In 2001, my mother won season tickets for the Cardinals in a contest. I could only go to one game, and I chose the Padres. I knew that would be the end of the line for him, and I wanted to cheer for him in person. He didn't play that night, but he's quite simply the greatest hitter I've ever seen, and I was happy to know he was in the park. No one ever smiled as much as he did. I've never seen someone so excellent have so much fun playing baseball.

That same year, one of the columnists for ESPN wrote about what it was like to cover Gwynn, even though he didn't like to watch baseball himself. What can you say? He's Mr. Padre, the quintessential Nice Guy, the great ambassador, pretty much everything we want our sports heroes to be, yet they rarely are. Well, Mr. Gwynn made a fan and a friend out of that writer, and no one is surprised.

One absurd statistic I heard still blows my mind. His .338 career batting mark is staggering, but for his career average to drop below .300, he would have had to make an out 20,000 times in a row. (Most full-time hitters make roughly 600 plate appearances in a season.)

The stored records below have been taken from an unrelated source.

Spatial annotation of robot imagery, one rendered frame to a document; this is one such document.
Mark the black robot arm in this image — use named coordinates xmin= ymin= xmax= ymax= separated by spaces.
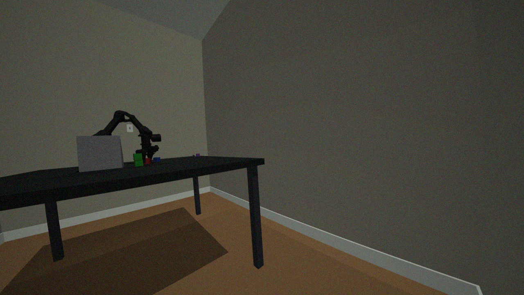
xmin=92 ymin=110 xmax=161 ymax=152

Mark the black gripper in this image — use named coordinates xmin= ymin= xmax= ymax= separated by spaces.
xmin=136 ymin=142 xmax=155 ymax=163

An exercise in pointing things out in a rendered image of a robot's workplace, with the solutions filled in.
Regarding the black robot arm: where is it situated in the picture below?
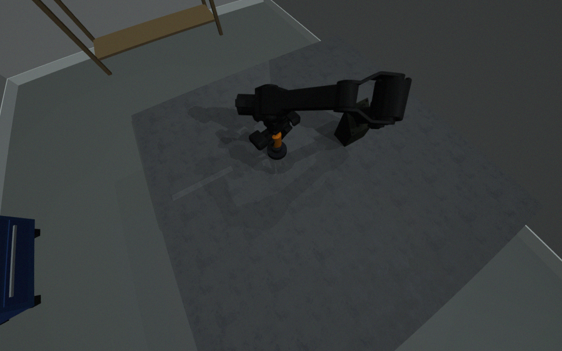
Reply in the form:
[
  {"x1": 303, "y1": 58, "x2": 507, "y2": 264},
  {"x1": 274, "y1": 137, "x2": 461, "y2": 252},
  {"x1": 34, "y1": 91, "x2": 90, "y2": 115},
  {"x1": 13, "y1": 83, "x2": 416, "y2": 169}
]
[{"x1": 235, "y1": 71, "x2": 412, "y2": 129}]

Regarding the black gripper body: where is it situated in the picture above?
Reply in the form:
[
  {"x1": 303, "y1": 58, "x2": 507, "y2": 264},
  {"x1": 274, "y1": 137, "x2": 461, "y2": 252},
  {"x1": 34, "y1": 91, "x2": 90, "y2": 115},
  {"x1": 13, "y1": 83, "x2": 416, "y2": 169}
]
[{"x1": 249, "y1": 111, "x2": 301, "y2": 151}]

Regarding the orange knob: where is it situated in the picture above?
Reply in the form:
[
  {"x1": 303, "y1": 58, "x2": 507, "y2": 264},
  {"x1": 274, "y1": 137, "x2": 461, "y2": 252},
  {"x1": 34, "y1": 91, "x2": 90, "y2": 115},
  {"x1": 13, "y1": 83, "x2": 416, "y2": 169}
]
[{"x1": 272, "y1": 132, "x2": 281, "y2": 148}]

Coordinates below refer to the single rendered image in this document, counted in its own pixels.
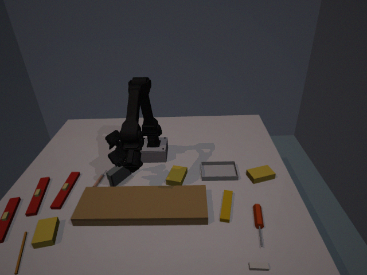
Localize brown-handled awl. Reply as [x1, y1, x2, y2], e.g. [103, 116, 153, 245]
[93, 174, 104, 187]

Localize red-handled awl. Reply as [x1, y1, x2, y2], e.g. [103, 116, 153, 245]
[253, 204, 264, 247]

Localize yellow flat bar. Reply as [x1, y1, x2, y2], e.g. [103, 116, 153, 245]
[220, 190, 233, 223]

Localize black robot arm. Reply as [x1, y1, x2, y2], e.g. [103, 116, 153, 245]
[108, 77, 162, 170]

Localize olive yellow rectangular block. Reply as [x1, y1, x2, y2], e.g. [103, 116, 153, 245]
[166, 165, 188, 186]
[31, 217, 60, 249]
[246, 165, 275, 184]

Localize brown rectangular panel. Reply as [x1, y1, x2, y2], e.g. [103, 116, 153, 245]
[70, 185, 208, 226]

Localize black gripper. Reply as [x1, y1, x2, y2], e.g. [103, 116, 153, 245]
[105, 130, 143, 173]

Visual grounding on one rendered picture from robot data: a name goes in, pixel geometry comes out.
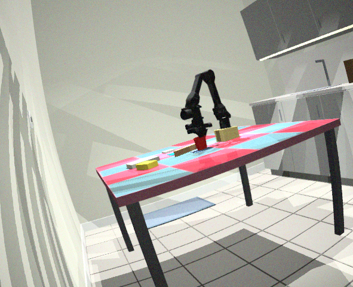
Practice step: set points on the white flat rectangular block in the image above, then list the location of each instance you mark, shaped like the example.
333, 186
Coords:
132, 165

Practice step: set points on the tan flat bar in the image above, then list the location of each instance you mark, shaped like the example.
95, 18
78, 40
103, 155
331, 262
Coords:
184, 150

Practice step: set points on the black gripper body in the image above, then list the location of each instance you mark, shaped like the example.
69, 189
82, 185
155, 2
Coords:
199, 125

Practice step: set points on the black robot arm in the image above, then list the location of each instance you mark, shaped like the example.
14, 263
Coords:
192, 101

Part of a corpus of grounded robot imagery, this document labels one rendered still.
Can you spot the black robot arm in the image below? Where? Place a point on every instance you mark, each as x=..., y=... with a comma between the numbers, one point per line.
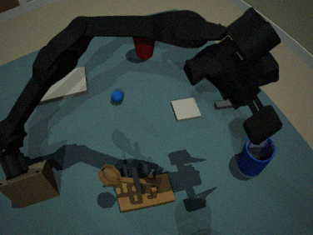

You couldn't get more universally beloved than this man. Did he ever get booed, anywhere? And if you did, you'd feel bad about it. Sometimes, the chiches are true, and this man was a living, breathing, embodiment of everything the grizzled cynics hate. Watching him was like watching Field of Dreams 6000 times, but it was real. Worth a note that the highest attendance ever recorded at the Hall of Fame induction ceremony was the year Tony went in.

I had to put the "Sr." in there, because his son made the big leagues. I can only imagine what Tony, Jr. feels right now. Be sad, but know also that how you regarded him isn't too far from how we all did, and maybe that's the greatest legacy of all.

Rest in peace, Tony. I hope to see you in glory.